• [To do]
Output the whole listing with nothing altered.

== == ==

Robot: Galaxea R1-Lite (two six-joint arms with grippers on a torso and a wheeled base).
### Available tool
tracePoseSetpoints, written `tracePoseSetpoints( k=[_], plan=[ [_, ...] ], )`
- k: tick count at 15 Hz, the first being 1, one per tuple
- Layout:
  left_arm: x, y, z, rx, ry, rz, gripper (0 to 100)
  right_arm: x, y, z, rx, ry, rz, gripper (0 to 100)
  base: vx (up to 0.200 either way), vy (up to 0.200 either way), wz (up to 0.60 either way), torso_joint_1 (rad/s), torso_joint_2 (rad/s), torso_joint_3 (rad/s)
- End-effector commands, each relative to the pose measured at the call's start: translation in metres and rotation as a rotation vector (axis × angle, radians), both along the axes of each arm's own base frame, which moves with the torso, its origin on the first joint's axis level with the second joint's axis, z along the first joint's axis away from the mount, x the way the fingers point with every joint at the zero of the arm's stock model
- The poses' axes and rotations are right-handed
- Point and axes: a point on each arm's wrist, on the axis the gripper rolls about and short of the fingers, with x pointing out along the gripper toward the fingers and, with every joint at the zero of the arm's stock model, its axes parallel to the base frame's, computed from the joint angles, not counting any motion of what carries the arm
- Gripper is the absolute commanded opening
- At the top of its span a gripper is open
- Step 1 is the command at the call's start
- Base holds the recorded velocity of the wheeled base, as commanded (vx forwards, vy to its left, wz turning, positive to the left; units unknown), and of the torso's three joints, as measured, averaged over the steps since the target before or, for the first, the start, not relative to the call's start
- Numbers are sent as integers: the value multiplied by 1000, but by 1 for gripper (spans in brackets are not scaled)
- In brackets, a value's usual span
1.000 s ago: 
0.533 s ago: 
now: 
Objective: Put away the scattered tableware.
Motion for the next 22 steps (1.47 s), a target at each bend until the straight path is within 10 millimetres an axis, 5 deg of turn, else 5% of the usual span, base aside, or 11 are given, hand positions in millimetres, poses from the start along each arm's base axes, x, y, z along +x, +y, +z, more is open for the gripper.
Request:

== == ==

• [Answer to the exercise]
Robot: Galaxea R1-Lite (two six-joint arms with grippers on a torso and a wheeled base).
### Available tool
tracePoseSetpoints, written `tracePoseSetpoints( k=[_], plan=[ [_, ...] ], )`
- k: tick count at 15 Hz, the first being 1, one per tuple
- Layout:
  left_arm: x, y, z, rx, ry, rz, gripper (0 to 100)
  right_arm: x, y, z, rx, ry, rz, gripper (0 to 100)
  base: vx (up to 0.200 either way), vy (up to 0.200 either way), wz (up to 0.60 either way), torso_joint_1 (rad/s), torso_joint_2 (rad/s), torso_joint_3 (rad/s)
- End-effector commands, each relative to the pose measured at the call's start: translation in metres and rotation as a rotation vector (axis × angle, radians), both along the axes of each arm's own base frame, which moves with the torso, its origin on the first joint's axis level with the second joint's axis, z along the first joint's axis away from the mount, x the way the fingers point with every joint at the zero of the arm's stock model
- The poses' axes and rotations are right-handed
- Point and axes: a point on each arm's wrist, on the axis the gripper rolls about and short of the fingers, with x pointing out along the gripper toward the fingers and, with every joint at the zero of the arm's stock model, its axes parallel to the base frame's, computed from the joint angles, not counting any motion of what carries the arm
- Gripper is the absolute commanded opening
- At the top of its span a gripper is open
- Step 1 is the command at the call's start
- Base holds the recorded velocity of the wheeled base, as commanded (vx forwards, vy to its left, wz turning, positive to the left; units unknown), and of the torso's three joints, as measured, averaged over the steps since the target before or, for the first, the start, not relative to the call's start
- Numbers are sent as integers: the value multiplied by 1000, but by 1 for gripper (spans in brackets are not scaled)
- In brackets, a value's usual span
1.000 s ago: 
0.533 s ago: 
now: 
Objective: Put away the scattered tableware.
Motion for the next 22 steps (1.47 s), a target at each bend until the straight path is within 10 millimetres an axis, 5 deg of turn, else 5% of the usual span, base aside, or 11 are given, hand positions in millimetres, poses from the start along each arm's base axes, x, y, z along +x, +y, +z, more is open for the gripper.
Request:

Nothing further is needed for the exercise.